▶ Activity
Please write out every line of the material, leaving out any picture.

-- Given material follows --

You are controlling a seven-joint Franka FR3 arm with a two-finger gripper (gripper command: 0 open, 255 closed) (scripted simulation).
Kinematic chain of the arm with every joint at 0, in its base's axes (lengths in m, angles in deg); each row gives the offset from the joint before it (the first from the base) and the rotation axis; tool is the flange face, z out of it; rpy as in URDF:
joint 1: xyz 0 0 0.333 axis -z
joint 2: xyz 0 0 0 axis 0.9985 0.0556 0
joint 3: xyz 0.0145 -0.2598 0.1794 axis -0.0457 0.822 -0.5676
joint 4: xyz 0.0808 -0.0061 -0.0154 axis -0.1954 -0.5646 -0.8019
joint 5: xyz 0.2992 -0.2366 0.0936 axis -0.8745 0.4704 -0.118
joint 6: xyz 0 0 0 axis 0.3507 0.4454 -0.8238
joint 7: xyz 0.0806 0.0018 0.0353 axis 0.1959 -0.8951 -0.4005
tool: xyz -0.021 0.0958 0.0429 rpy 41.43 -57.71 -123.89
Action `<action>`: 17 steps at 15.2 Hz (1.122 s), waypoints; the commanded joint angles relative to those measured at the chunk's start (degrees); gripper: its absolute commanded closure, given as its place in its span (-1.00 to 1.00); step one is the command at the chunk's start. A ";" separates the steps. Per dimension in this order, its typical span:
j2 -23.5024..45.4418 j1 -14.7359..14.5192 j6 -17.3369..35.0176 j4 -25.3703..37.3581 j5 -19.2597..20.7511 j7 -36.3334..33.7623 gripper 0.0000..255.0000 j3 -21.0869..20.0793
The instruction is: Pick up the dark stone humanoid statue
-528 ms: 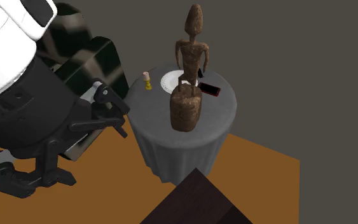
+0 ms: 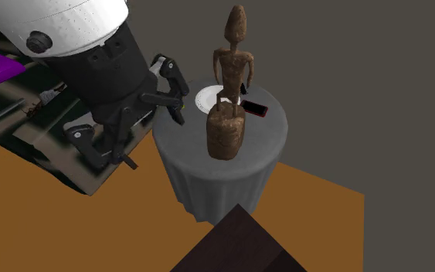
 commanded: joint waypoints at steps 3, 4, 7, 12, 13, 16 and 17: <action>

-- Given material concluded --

▶ Result below
You are controlling a seven-joint Franka FR3 arm with a two-finger gripper (gripper command: 0 open, 255 closed) (scripted simulation).
Kinematic chain of the arm with every joint at 0, in its base's axes (lengths in m, angles in deg); each row gives the offset from the joint before it (the first from the base) and the rotation axis; tool is the flange face, z out of it; rpy as in URDF:
joint 1: xyz 0 0 0.333 axis -z
joint 2: xyz 0 0 0 axis 0.9985 0.0556 0
joint 3: xyz 0.0145 -0.2598 0.1794 axis -0.0457 0.822 -0.5676
joint 4: xyz 0.0808 -0.0061 -0.0154 axis -0.1954 -0.5646 -0.8019
joint 5: xyz 0.2992 -0.2366 0.0936 axis -0.8745 0.4704 -0.118
joint 6: xyz 0 0 0 axis 0.3507 0.4454 -0.8238
joint 7: xyz 0.0806 0.0018 0.0353 axis 0.1959 -0.8951 -0.4005
tool: xyz -0.021 0.0958 0.0429 rpy 41.43 -57.71 -123.89
Action `<action>`: 17 steps at 15.2 Hz (1.122 s), waypoints; the commanded joint angles relative to those measured at the chunk's start (degrees); gripper: its absolute commanded closure, given as its place in its span (-1.00 to 1.00); step one is the command at the chunk's start. A ";" separates the steps. Per dimension in this order, its typical span:
j2 -23.5024..45.4418 j1 -14.7359..14.5192 j6 -17.3369..35.0176 j4 -25.3703..37.3581 j5 -19.2597..20.7511 j7 -36.3334..33.7623 gripper 0.0000..255.0000 j3 -21.0869..20.0793
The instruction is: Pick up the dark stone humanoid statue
-528 ms: 
+0 ms: 
 commanded: joint waypoints at steps 3, 4, 7, 12, 13, 16 and 17: <action>

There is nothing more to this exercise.